(Your assignment)
Below are several records. Retype exactly those lines running from the one with "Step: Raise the" through the one with "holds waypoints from", end lines included, and no others.

○ ○ ○ ○ ○

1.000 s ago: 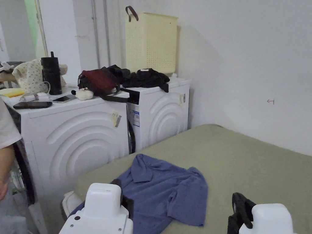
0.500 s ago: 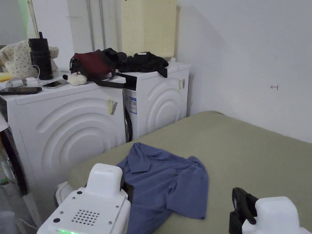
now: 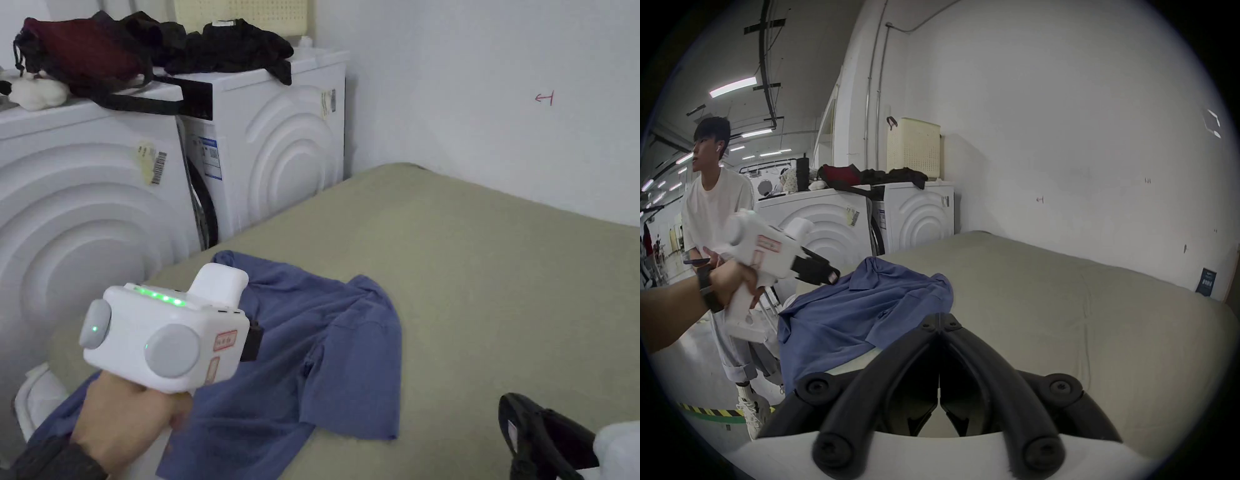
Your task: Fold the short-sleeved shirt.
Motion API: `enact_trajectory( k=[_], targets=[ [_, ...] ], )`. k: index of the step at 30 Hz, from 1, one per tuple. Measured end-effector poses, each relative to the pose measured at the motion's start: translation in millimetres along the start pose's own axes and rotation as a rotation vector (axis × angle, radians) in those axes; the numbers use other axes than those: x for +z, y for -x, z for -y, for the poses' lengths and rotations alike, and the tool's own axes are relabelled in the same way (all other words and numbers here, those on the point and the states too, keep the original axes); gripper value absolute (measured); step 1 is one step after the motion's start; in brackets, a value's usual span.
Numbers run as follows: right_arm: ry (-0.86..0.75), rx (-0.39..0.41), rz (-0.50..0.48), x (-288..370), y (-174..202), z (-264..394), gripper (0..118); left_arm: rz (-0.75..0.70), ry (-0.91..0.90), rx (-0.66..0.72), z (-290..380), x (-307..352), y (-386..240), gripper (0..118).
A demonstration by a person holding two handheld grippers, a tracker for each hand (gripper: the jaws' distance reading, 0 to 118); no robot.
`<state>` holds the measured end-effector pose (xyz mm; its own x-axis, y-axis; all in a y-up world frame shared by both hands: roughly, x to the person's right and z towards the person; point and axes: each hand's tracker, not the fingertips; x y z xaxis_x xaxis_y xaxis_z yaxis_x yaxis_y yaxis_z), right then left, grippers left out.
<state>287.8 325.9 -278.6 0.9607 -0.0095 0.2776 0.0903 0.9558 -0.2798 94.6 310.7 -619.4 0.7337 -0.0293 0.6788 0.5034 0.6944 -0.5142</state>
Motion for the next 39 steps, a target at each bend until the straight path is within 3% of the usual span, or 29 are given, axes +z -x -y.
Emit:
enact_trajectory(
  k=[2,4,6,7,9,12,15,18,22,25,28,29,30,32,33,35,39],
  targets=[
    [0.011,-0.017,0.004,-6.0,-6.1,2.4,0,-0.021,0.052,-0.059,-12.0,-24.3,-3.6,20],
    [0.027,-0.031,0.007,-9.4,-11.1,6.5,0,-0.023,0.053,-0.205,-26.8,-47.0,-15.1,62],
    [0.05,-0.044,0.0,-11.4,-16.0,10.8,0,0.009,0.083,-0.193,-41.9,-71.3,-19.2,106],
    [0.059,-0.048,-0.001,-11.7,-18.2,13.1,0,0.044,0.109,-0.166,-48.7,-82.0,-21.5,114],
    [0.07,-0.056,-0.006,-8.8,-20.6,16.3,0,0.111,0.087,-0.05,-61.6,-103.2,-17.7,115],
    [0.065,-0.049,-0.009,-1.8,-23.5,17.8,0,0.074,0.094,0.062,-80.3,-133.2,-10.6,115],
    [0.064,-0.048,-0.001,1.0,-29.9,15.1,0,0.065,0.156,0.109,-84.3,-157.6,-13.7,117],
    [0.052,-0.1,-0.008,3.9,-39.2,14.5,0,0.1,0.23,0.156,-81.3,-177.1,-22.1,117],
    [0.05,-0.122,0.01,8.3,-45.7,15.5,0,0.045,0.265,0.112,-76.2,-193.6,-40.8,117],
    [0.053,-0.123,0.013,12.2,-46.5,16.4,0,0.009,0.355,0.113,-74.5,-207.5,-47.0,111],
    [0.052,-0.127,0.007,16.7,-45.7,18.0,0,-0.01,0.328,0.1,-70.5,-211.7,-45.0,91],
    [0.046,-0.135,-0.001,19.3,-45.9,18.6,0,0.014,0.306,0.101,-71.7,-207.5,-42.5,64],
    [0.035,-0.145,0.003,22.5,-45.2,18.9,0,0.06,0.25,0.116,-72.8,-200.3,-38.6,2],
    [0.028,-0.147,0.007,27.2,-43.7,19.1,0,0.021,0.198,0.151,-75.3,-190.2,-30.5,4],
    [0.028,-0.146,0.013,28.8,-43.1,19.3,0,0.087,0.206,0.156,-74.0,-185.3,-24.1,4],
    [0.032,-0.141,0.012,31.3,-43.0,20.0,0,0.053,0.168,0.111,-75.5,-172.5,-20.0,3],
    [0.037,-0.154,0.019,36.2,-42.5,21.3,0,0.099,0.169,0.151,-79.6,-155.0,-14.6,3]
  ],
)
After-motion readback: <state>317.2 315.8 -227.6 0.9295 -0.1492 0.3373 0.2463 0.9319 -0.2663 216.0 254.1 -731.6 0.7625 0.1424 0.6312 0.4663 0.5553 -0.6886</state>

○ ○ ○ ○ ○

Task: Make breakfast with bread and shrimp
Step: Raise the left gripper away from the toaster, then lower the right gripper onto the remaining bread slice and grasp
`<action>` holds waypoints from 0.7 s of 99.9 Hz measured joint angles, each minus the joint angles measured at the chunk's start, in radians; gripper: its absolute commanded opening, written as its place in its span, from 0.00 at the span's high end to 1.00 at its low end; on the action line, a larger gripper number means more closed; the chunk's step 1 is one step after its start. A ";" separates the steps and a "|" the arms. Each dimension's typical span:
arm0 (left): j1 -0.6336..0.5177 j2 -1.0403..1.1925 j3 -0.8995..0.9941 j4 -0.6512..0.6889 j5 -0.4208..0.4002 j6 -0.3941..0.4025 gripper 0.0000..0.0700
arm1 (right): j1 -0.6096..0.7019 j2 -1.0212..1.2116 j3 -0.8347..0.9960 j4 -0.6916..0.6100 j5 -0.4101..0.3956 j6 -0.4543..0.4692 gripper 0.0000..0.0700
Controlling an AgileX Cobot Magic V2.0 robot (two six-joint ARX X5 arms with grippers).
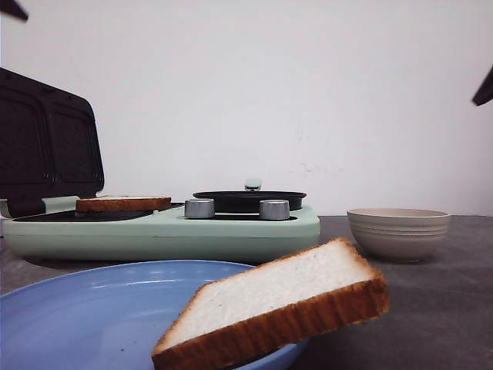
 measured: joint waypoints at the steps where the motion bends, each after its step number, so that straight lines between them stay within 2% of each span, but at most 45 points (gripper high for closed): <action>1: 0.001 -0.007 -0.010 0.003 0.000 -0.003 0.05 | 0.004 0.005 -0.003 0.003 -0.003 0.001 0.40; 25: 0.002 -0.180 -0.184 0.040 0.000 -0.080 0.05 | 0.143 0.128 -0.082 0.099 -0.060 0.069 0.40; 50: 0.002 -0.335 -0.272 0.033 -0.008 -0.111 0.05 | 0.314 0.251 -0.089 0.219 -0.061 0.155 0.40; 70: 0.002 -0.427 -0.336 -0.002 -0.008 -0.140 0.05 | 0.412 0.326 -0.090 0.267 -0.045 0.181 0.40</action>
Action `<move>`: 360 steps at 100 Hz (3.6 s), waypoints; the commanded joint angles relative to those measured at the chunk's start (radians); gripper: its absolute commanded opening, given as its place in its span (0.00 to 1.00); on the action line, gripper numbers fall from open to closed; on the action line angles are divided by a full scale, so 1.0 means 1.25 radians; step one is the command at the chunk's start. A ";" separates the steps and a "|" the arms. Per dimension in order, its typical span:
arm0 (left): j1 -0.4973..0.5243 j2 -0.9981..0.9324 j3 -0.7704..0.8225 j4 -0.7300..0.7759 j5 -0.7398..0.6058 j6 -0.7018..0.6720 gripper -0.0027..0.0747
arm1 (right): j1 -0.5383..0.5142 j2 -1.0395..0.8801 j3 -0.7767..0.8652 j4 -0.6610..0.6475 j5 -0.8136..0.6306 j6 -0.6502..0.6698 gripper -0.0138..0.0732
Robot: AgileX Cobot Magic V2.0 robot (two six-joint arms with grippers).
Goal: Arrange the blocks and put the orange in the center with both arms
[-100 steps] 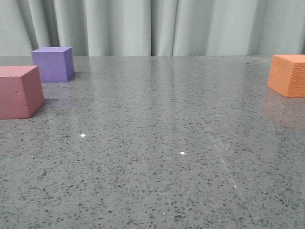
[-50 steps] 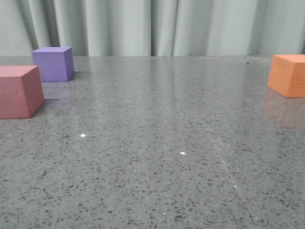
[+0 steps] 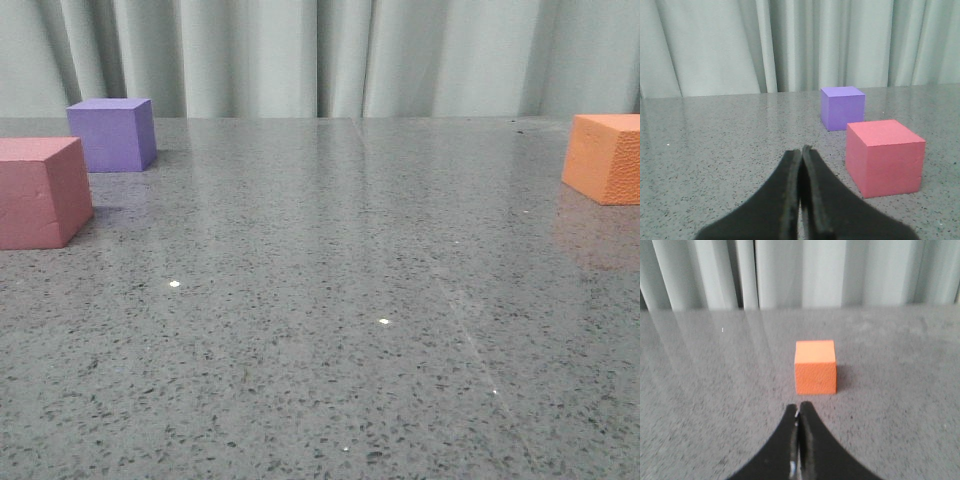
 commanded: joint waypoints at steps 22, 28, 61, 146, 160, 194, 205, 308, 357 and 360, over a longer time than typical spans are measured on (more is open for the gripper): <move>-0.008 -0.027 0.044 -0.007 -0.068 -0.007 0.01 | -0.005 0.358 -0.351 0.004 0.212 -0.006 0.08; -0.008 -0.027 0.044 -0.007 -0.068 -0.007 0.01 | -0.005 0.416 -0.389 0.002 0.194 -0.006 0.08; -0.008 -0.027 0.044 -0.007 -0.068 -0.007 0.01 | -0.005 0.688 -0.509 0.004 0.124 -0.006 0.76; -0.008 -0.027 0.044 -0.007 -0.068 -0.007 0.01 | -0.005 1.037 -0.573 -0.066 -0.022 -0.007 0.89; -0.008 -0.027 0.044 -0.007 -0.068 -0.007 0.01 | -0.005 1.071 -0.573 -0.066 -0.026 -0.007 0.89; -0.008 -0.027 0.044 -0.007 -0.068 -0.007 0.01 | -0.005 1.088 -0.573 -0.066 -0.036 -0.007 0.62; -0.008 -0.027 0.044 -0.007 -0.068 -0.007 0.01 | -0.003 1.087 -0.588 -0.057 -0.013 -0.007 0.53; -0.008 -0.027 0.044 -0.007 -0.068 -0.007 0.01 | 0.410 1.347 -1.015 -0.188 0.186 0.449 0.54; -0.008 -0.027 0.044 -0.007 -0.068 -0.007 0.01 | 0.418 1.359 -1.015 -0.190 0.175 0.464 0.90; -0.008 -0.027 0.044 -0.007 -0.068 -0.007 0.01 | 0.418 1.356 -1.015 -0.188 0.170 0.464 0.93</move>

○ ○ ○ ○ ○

(Finished exercise)
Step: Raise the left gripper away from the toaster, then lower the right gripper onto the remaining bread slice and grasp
`<action>` holds waypoints from 0.7 s of 99.9 Hz measured joint angles, each minus the joint angles measured at the chunk's start, in radians; gripper: its absolute commanded opening, written as its place in its span, from 0.00 at the span's high end to 1.00 at its low end; on the action line, a larger gripper number means more closed; the chunk's step 1 is one step after its start. A ";" separates the steps and a "|" the arms. Each dimension's typical span:

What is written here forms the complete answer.